**Directions for this task**
The answer should be an exact copy of the lines from the one with "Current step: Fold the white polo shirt" through the end of the listing below, with no other lines.

**Input data**
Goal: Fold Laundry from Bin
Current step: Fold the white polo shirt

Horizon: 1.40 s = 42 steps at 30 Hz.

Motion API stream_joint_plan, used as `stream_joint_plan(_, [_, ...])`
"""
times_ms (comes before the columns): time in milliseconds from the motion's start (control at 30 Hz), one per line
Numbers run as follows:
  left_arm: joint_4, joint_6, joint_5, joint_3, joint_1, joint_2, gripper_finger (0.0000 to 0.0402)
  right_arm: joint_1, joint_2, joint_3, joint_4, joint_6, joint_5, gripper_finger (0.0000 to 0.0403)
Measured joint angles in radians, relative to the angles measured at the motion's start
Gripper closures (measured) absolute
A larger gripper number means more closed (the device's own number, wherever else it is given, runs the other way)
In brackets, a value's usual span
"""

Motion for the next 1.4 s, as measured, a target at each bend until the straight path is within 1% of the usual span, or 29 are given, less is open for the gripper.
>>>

**Answer box**
Current step: Fold the white polo shirt

Horizon: 1.40 s = 42 steps at 30 Hz.

Motion API stream_joint_plan, used as `stream_joint_plan(_, [_, ...])`
"""
times_ms (comes before the columns): time in milliseconds from the motion's start (control at 30 Hz), one per line
Numbers run as follows:
  left_arm: joint_4, joint_6, joint_5, joint_3, joint_1, joint_2, gripper_finger (0.0000 to 0.0402)
  right_arm: joint_1, joint_2, joint_3, joint_4, joint_6, joint_5, gripper_finger (0.0000 to 0.0403)
Measured joint angles in radians, relative to the angles measured at the motion's start
Gripper closures (measured) absolute
A larger gripper number means more closed (the device's own number, wherever else it is given, runs the other way)
In brackets, a value's usual span
"""

Motion for the next 1.4 s, as measured, a target at each bend until the straight path is within 1% of the usual span, or 29 are given, less is open for the gripper.
>>>

Work on this exercise is now complete.